Records excerpted from a collection:
= Beginning of Section =
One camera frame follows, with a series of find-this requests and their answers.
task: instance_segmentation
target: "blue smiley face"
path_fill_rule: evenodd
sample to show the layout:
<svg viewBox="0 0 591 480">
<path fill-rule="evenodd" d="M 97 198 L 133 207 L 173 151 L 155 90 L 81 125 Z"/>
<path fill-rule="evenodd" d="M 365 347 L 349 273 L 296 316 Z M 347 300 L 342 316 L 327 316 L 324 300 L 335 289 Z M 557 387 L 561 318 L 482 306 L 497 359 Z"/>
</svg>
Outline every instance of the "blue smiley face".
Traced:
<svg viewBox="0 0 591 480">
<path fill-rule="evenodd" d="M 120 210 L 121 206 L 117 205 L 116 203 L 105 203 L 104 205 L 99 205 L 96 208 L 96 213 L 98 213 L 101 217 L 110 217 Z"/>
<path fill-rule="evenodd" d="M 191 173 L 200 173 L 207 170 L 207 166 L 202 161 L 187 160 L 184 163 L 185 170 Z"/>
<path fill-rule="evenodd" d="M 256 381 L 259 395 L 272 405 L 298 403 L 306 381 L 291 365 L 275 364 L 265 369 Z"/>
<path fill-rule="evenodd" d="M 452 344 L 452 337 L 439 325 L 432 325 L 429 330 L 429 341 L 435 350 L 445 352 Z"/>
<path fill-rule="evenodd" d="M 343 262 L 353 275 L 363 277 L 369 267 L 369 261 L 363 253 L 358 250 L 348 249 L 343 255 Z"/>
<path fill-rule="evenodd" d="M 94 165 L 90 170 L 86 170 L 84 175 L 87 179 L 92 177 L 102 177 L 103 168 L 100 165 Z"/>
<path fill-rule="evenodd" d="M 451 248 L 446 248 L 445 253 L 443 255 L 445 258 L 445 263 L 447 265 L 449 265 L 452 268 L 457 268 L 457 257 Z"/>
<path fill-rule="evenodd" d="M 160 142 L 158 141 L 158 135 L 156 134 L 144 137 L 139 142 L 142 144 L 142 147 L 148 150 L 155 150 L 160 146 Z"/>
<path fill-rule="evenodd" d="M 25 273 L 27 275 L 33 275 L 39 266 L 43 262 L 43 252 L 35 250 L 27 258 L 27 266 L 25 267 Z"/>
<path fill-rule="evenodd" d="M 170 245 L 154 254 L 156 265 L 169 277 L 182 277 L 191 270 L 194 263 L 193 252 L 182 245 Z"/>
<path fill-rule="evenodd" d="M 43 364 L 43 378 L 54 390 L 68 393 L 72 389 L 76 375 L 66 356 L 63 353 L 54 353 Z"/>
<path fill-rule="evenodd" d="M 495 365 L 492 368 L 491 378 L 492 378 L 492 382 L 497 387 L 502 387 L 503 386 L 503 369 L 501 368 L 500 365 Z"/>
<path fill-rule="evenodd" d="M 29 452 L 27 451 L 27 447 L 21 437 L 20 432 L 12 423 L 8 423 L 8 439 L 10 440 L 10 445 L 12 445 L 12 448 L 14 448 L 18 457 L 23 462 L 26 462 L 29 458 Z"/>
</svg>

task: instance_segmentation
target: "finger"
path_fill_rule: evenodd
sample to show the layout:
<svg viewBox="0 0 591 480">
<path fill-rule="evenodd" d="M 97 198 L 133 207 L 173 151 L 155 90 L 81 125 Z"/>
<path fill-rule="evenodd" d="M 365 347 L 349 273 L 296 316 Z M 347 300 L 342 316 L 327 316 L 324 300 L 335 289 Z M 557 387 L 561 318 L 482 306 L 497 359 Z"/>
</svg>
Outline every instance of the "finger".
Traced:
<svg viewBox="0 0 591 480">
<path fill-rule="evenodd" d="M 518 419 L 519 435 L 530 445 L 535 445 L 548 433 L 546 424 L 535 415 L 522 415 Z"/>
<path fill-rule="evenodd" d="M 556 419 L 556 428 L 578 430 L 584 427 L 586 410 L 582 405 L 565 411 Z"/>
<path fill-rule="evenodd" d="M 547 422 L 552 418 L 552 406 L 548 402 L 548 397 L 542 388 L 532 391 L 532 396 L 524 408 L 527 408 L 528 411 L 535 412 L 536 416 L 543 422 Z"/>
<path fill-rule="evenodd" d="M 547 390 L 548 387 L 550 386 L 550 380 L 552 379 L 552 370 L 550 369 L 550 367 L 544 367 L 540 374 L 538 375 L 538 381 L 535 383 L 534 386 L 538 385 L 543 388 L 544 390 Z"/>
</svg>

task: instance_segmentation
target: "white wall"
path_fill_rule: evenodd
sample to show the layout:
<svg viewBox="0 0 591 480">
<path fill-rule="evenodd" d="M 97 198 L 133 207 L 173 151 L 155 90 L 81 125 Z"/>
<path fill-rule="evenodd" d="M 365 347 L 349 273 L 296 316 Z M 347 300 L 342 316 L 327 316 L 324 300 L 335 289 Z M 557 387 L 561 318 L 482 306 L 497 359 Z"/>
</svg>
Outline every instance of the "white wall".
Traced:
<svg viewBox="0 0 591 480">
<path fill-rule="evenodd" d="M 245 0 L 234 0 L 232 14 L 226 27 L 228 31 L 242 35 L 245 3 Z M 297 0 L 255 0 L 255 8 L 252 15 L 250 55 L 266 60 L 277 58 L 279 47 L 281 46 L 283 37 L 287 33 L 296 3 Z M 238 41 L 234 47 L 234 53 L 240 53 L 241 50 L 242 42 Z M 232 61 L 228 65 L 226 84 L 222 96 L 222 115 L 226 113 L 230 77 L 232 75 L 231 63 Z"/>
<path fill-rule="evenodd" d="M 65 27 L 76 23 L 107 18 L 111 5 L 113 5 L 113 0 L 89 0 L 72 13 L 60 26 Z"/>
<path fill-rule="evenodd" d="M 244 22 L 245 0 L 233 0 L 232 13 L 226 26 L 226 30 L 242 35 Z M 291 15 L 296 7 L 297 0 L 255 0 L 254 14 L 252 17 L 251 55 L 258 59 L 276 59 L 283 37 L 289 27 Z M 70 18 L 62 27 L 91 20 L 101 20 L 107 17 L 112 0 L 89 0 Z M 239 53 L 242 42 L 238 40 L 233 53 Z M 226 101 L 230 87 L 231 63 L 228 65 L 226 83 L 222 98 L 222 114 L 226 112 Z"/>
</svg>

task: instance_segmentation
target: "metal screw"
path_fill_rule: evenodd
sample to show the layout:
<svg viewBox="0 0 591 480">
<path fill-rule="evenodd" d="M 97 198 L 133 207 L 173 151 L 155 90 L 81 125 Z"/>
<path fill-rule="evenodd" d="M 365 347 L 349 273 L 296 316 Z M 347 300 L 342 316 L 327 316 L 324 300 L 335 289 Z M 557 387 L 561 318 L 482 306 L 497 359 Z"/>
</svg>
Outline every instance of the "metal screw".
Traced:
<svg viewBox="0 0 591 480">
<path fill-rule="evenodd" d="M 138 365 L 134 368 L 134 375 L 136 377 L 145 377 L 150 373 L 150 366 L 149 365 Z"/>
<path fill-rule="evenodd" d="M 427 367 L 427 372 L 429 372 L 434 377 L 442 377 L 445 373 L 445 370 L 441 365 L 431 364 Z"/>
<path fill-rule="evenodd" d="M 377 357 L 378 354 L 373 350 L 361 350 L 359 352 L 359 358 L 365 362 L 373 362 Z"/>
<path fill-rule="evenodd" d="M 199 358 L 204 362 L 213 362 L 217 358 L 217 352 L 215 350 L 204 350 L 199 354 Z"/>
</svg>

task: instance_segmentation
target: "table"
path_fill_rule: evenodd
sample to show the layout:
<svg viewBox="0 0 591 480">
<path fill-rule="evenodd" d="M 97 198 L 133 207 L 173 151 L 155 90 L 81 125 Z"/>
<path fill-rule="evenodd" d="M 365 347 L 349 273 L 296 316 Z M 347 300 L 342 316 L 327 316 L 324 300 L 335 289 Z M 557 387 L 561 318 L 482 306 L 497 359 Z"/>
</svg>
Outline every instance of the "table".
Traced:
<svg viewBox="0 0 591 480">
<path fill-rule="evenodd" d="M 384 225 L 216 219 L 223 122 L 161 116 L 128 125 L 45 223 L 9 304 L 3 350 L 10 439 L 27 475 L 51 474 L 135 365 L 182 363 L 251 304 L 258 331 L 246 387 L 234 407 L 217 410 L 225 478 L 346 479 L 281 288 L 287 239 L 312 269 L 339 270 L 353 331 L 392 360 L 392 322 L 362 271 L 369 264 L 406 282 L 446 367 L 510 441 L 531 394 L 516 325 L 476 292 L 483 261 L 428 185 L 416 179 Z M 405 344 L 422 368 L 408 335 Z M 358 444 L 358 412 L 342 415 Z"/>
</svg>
= End of Section =
Whenever a line of the entries contains the string "target", copy that line.

target: "blue smiley face"
target: "finger"
target: "white wall"
target: "metal screw"
target: "table"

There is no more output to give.